Hermans Stefan J, Ascher David B, Hancock Nancy C, Holien Jessica K, Michell Belinda J, Chai Siew Yeen, Morton Craig J, Parker Michael W
ACRF Rational Drug Discovery Centre, St. Vincent's Institute of Medical Research, Fitzroy, Melbourne, Victoria, 3065, Australia.
Protein Sci. 2015 Feb;24(2):190-9. doi: 10.1002/pro.2604. Epub 2014 Dec 26.

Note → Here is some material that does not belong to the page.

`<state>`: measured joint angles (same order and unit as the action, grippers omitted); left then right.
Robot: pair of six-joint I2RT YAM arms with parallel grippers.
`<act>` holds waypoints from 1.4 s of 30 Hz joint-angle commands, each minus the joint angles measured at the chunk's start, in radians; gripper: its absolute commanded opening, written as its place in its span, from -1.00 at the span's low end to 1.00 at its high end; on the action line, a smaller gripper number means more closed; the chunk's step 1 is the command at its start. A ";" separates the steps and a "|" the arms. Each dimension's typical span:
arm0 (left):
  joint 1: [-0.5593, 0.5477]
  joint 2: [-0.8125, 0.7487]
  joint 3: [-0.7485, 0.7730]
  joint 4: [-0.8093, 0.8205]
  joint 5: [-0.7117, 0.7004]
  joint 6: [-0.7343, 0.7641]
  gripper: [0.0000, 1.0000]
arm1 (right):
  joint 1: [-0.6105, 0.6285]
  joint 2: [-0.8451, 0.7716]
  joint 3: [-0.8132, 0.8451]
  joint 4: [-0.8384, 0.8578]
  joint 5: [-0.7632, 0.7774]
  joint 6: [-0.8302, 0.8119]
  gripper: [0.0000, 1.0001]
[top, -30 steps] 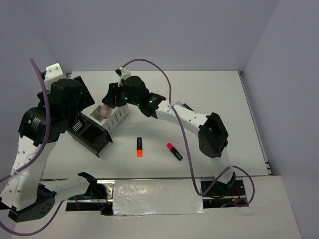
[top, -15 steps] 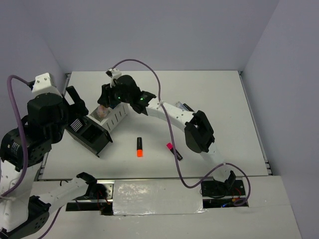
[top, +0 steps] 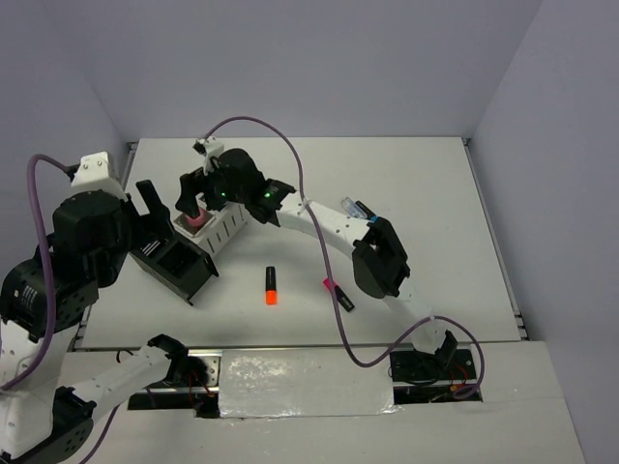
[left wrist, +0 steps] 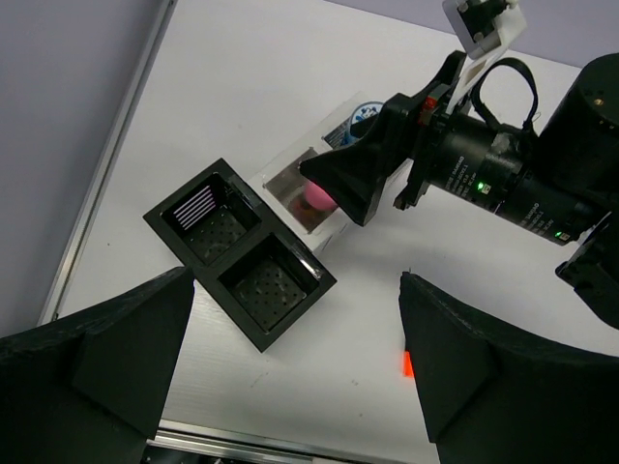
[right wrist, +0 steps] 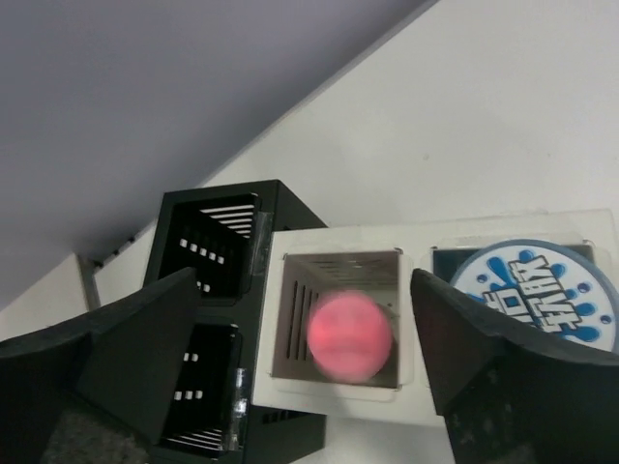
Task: Sort the stationery into containers
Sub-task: Place the stationery in the storage box, then pick up the pen from the center of the board.
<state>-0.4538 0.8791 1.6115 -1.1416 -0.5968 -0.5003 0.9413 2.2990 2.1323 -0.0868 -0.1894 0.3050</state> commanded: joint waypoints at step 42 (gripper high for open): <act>0.001 0.152 -0.386 0.272 0.509 -0.109 0.99 | -0.334 -0.759 -0.990 -0.508 0.231 0.026 0.11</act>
<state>-0.4538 1.0389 1.2186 -0.9150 -0.0978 -0.5838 0.5434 1.6169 1.2251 -0.5541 0.0002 0.2535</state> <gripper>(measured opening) 0.993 0.548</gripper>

Insulin-regulated aminopeptidase (IRAP or oxytocinase) is a membrane-bound zinc-metallopeptidase that cleaves neuroactive peptides in the brain and produces memory enhancing effects when inhibited. We have determined the crystal structure of human IRAP revealing a closed, four domain arrangement with a large, mostly buried cavity abutting the active site. The structure reveals that the GAMEN exopeptidase loop adopts a very different conformation from other aminopeptidases, thus explaining IRAP's unique specificity for cyclic peptides such as oxytocin and vasopressin. Computational docking of a series of IRAP-specific cognitive enhancers into the crystal structure provides a molecular basis for their structure-activity relationships and demonstrates that the structure will be a powerful tool in the development of new classes of cognitive enhancers for treating a variety of memory disorders such as Alzheimer's disease.
胰岛素调节氨肽酶(IRAP或催产素酶)是一种膜结合锌金属肽酶,可裂解大脑中的神经活性肽,并在受到抑制时产生增强记忆的作用。我们已经确定了人IRAP的晶体结构,其呈现出一种封闭的四结构域排列,有一个大的、大部分被掩埋的腔邻接活性位点。该结构表明,GAMEN外肽酶环采用了与其他氨肽酶非常不同的构象,从而解释了IRAP对诸如催产素和加压素等环肽的独特特异性。将一系列IRAP特异性认知增强剂对接至晶体结构中进行计算,为它们的构效关系提供了分子基础,并证明该结构将成为开发用于治疗多种记忆障碍(如阿尔茨海默病)的新型认知增强剂的有力工具。